Problem 1
Simple Linear Regression (Formula Method)
In this problem let us try to find the relation between Exam Score y and Study hours x.
Then we will interpret the regression equation, the correlation coefficient R, and coefficientof determination R squared.
This process is called a Basic Regression Analysis
Question
A teacher wants to check if there is any connection between the number of hours a student prepares for an exam with their score. He records study hours and exam score.
Fit the regression line of exam score y
on study hours x. Interpret the regression equation, R, and R squared.
Independent variable
Study hours, x
Dependent variable
Exam score, y
Observed data
| x (hours) |
1 | 2 | 3 | 4 |
5 | 6 | 7 | 8 |
| y (score) |
50 | 54 | 57 | 61 |
62 | 67 | 69 | 73 |
Solution
Step 1 Calculate The Sums (Use a Calculator in STAT mode)
Σx = 36
Σy = 493
Σx² = 204
Σxy = 2352
n = 8
Step 2 compute the regression coefficient which is for a mathematician the slope (byx)

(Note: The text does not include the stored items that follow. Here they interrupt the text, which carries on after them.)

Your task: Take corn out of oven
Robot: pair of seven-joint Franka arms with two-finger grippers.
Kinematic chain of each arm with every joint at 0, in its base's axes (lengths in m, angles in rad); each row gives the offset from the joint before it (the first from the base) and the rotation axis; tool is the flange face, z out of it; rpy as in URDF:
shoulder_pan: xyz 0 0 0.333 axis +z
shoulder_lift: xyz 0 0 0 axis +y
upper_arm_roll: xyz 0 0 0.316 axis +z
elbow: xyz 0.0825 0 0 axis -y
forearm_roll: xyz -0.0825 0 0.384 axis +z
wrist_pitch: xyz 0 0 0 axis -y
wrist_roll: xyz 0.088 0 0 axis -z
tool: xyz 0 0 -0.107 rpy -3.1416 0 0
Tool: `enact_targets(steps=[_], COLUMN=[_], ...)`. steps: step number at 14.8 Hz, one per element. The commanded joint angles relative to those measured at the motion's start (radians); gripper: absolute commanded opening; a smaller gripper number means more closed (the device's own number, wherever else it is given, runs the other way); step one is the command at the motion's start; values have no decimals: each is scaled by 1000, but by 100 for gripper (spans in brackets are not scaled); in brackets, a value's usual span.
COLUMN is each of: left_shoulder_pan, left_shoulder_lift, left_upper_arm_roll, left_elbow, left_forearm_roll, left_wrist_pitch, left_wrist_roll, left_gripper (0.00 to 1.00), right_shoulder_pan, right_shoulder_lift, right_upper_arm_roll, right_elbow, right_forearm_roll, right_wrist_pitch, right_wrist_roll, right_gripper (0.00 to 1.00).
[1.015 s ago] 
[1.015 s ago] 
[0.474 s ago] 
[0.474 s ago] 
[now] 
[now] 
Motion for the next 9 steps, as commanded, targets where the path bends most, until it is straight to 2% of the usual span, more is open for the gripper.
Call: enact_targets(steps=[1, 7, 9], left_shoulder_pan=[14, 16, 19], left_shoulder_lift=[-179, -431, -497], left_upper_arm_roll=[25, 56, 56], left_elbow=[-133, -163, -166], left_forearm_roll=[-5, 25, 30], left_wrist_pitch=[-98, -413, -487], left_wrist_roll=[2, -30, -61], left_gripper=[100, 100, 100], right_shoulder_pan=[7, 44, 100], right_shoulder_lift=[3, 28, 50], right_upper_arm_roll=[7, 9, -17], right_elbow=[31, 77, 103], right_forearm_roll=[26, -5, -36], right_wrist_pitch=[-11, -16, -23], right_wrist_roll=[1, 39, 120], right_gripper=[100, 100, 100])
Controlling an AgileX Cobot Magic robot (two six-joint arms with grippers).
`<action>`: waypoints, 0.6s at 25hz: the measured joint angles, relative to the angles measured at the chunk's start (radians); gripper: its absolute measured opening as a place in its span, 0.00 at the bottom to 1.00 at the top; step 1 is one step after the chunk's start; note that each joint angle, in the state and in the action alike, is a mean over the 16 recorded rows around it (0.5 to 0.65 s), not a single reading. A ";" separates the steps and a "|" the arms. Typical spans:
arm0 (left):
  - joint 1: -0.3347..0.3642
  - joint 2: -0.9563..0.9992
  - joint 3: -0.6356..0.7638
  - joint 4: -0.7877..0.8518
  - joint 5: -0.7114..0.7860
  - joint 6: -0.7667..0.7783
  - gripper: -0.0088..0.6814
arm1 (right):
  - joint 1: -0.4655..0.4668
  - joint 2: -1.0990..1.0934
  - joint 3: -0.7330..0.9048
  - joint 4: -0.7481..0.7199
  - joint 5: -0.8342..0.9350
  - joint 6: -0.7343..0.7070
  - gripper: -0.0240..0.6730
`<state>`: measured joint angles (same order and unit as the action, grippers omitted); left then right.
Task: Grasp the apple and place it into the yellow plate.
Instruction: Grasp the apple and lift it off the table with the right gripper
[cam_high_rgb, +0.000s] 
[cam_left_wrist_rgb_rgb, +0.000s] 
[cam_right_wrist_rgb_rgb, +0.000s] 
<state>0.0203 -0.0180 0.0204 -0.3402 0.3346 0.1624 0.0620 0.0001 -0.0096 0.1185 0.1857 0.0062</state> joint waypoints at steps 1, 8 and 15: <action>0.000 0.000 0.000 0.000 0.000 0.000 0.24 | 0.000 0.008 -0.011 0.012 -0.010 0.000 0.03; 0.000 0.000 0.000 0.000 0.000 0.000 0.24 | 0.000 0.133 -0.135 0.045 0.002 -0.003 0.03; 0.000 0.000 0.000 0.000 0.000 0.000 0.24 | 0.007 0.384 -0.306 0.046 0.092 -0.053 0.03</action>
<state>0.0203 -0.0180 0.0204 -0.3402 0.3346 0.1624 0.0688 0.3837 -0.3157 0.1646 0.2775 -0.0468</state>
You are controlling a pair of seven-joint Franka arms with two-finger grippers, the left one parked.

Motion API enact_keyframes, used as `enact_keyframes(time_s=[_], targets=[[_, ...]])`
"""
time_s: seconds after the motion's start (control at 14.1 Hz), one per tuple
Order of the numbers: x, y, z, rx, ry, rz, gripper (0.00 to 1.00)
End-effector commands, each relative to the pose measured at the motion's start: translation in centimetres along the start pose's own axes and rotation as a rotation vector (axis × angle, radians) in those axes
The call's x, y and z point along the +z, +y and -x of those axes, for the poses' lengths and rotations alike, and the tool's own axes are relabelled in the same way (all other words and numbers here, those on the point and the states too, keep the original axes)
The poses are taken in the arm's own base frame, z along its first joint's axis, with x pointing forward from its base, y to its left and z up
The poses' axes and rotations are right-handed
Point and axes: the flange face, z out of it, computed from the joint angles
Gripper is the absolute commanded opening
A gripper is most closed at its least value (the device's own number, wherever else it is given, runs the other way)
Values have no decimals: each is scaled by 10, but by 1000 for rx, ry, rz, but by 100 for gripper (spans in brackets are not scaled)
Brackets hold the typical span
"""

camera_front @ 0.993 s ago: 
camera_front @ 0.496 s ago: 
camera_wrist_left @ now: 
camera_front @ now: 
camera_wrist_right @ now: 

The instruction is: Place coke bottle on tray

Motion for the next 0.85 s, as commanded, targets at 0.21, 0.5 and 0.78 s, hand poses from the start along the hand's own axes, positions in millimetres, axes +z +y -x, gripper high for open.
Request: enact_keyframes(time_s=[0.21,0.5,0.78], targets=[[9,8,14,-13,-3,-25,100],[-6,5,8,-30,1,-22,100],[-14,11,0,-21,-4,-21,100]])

$$ b_{yx} = \frac{n\Sigma xy - (\Sigma x)(\Sigma y)}{n\Sigma x^{2} - (\Sigma x)^{2}} $$
$$ b_{yx} = \frac{8(2352) - 36(493)}{8(204) - 36^{2}} $$
$$ b_{yx} = \frac{18816 - 17748}{1632 - 1296} $$
$$ b_{yx} = \frac{1068}{336} = 3.179 $$
Step 3 Now Mean Values Of x and y
$$ \bar{x} = \frac{\Sigma x}{n} = \frac{36}{8} = 4.500 $$
$$ \bar{y} = \frac{\Sigma y}{n} = \frac{493}{8} = 61.625 $$
Step 4 Now Plugin to the formulae and simplify to get the regression equation
y − ȳ = byx(x − x̄)
(centred form)
$$ y - 61.625 = 3.179(x - 4.500) $$
$$ y = 47.321 + 3.179x $$
Final regression equation (rounded to 3 decimals)
ŷ = 47.321 + 3.179x
Correlation coefficient and coefficient of determination
Karl Pearson’s formula
$$ R =
\frac{n\Sigma xy - (\Sigma x)(\Sigma y)}
{\sqrt{\left[n\Sigma x^{2} - (\Sigma x)^{2}\right]\left[n\Sigma y^{2} - (\Sigma y)^{2}\right]}} $$
First find Σy² = 30809
(50² + 54² + 57² + 61² + 62² + 67² + 69² + 73²)
$$ R =
\frac{8(2352) - 36(493)}
{\sqrt{\left[8(204) - 36^{2}\right]\left[8(30809) - 493^{2}\right]}} $$
$$ R =
\frac{18816 - 17748}
{\sqrt{\left[1632 - 1296\right]\left[246472 - 243049\right]}} $$
$$ R = \frac{1068}{\sqrt{(336)(3423)}} = 0.99586 $$
R² = (0.99586)² = 0.99174
which is 99.174 percent
Interpretation
The slope (regression coefficient) gives the average change in score for a one hour increase in study time.
Here it is about 3.179 marks per hour.That means, every extra hour the student studies, the score increases by 3.179
The value of R is positive and very close to 1, so the relationship is strongly positive and close to linear.
The value of R squared gives us the amount of influence of study time in exam scores is explained by this linear model is about 99.174 percent.